Research output: Contribution to journalArticlepeer-review

Abstract

Background: Physicians spend less time at the bedside in the modern hospital setting which has contributed to a decline in physical diagnosis, and in particular, cardiopulmonary examination skills. This trend may be a source of diagnostic error and threatens to Erode the patient-physician relationship. We created a new bedside cardiopulmonary physical diagnosis curriculum and assessed its effects on post-graduate year-1 (PGY-1; interns) attitudes, confidence and skill.

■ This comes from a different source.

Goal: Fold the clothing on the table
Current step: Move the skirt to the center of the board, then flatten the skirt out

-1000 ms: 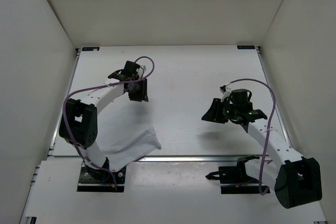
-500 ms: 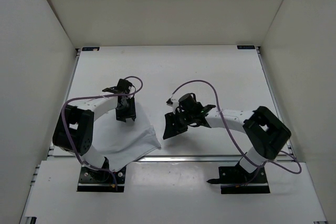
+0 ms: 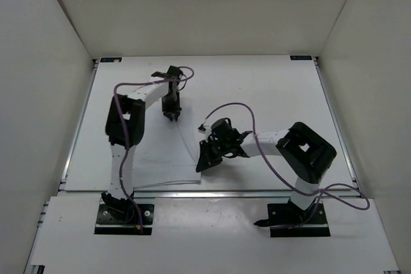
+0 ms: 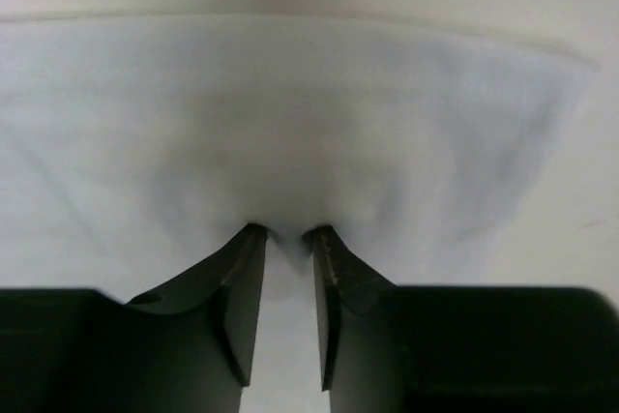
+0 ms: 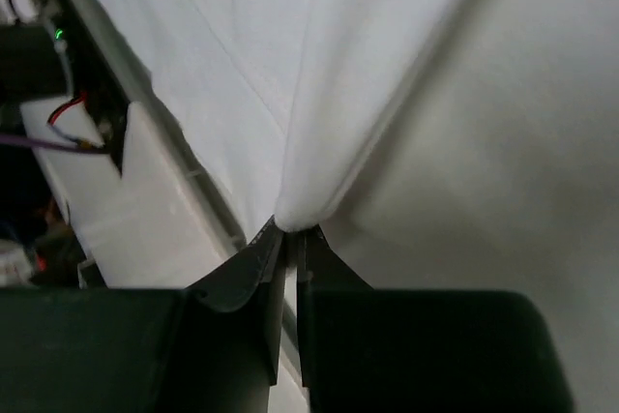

Methods: One hundred five internal medicine interns in a large U.S. internal medicine residency program participated in the Advancing Bedside Cardiopulmonary Examination Skills (ACE) curriculum while rotating on a general medicine inpatient service between 2015 and 2017. Teaching sessions included exam demonstrations using healthy volunteers and real patients, imaging didactics, computer learning/high-fidelity simulation, and bedside teaching with experienced clinicians. Primary outcomes were attitudes, confidence and skill in the cardiopulmonary physical exam as determined by a self-assessment survey, and a validated online cardiovascular examination (CE). Results: Interns who participated in ACE (ACE interns) by mid-year more strongly agreed they had received adequate training in the cardiopulmonary exam compared with non-ACE interns. ACE interns were more confident than non-ACE interns in performing a cardiac exam, assessing the jugular venous pressure, distinguishing 'a' from 'v' waves, and classifying systolic murmurs as crescendo-decrescendo or holosystolic. Only ACE interns had a significant improvement in score on the mid-year CE. Conclusions: A comprehensive bedside cardiopulmonary physical diagnosis curriculum improved trainee attitudes, confidence and skill in the cardiopulmonary examination. These results provide an opportunity to re-examine the way physical examination is taught and assessed in residency training programs.

Original languageEnglish (US)
Article number182
JournalBMC medical education
Volume17
Issue number1
DOIs
StatePublished - Oct 6 2017

Bibliographical note

Publisher Copyright:
© 2017 The Author(s).

UN SDGs

This output contributes to the following UN Sustainable Development Goals (SDGs)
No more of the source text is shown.